Teacher Training in Georgia
This summer, the St Giles Educational Trust organised and supported the delivery of a two-week Teachers of English Course (TEC) for 20 teachers from IB MTHIEBI, a school of the European University in Tbilisi, Georgia. Two teacher trainers, Tanja Schwarzmann from London Highgate and Vivienne Emery from Brighton, delivered the programme in Tbilisi, and Tanja told us about her experiences in her first week…
The teachers are really motivated and eager to learn, so the teaching is really good fun. In a brief discussion at the beginning of the course, it emerged that they hoped to gain a more in depth knowledge of up-to-date teaching approaches and methods and how to introduce greater variety into their lessons – which is what we had planned for. This is very important for them as most of them do not have any formal teaching qualifications and so they are left simply following the course book. It’s really nice to hear that some of them are planning to go abroad to take a CELTA course – so this TEC course is a little taster for them.
It’s also interesting to find out about the education system in Georgia. I was very surprised to hear that even in private schools the directors and teachers have no say in which course book they use and how to structure their syllabus. They have to use books which are approved by the government of Georgia – the books even have a ‘seal of approval’ in them. The problem is that the material is far too difficult for most of the learners. For example, children at the age of 10 are expected to study the 3rd Conditional and the Present Perfect tense using ‘yet’ and ‘just’ – concepts which are far too difficult to understand for a 10-year-old child. Some of the teachers said that they lack the knowledge to simplify the materials and that they don’t really have access to many extra resources to help learners to improve. Hopefully, the TEC course will help them with this. So far we have received very good feedback from the teachers and, to be honest, Vivienne and I are learning as much as they are.
As for Tbilisi itself, it’s a city of great contrast. Initially when we arrived I thought: Wow, this place is really in the process of development. There is a lot of new infrastructure around and building work seems to be take place everywhere. The harsh reality, however, is that 70% of all people in Tbilisi are unemployed. We were told that the government 10 years ago made many big changes: they ensured that everyone had electricity, that people had access to the internet and they tried to create new jobs by building new infrastructure – in a sense, fighting for their independence and moving away from relying too heavily on Russia. But there is not a lot of money floating around in the country. In a way, the government was spending money that did not exist – so last year Georgia saw a change in government again. They want to save money but the downside is that they are very much pro-Russia. We were told that especially the younger generation feels that this is a massive step backwards when all they want is to be a country that can stand on their own two feet.

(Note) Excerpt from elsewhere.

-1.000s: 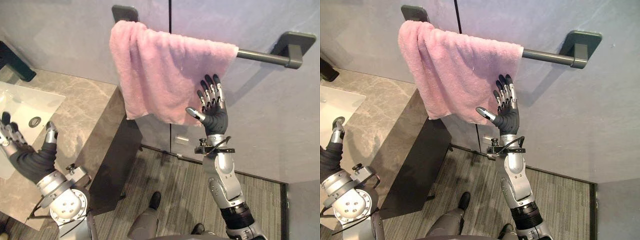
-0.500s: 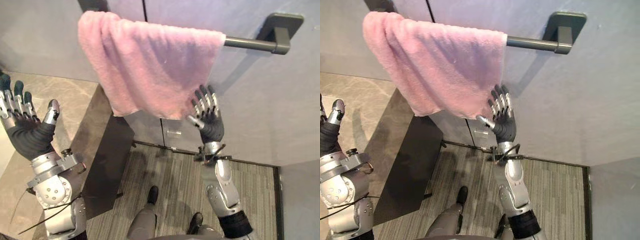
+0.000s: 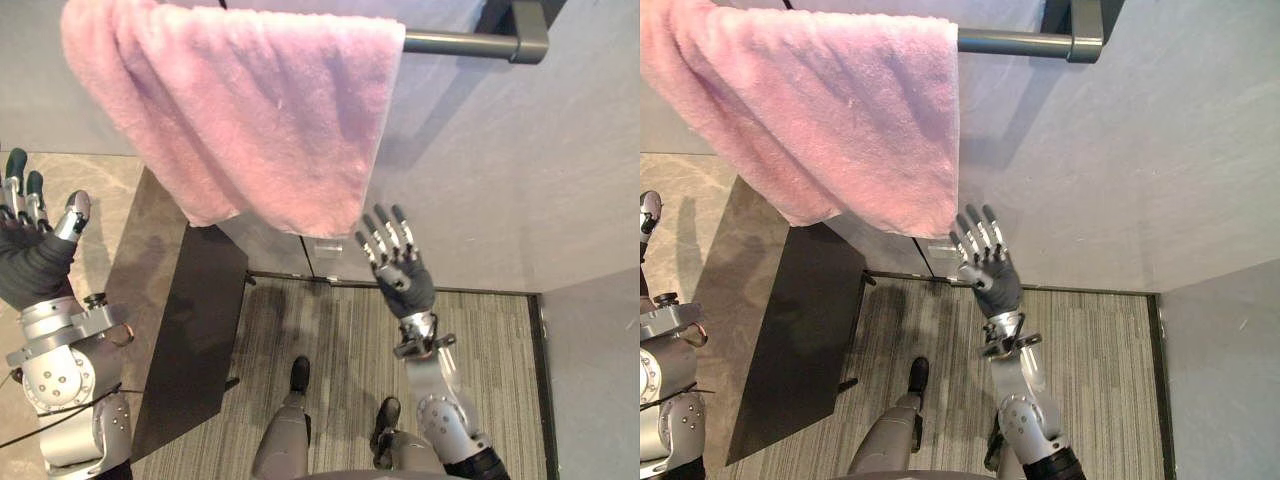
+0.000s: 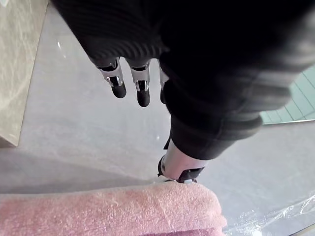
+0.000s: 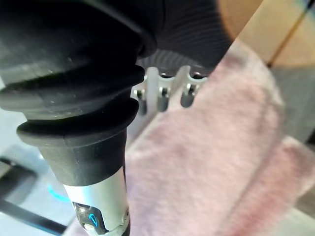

All this though doesn’t change the fact that the locals are very friendly and welcoming and that the countryside and the historic town are stunning.
Salome, the woman who is in charge of the project here, is looking after us very well. She and two other people who work at the school sometimes take us out for little tours away from the capital. This week we drove up a mountain and went for a walk around a beautiful lake which was followed by drinking some delicious Georgian wine!
So overall, we’re having a great time here teaching and sightseeing and are learning lots from the TECs and the country itself.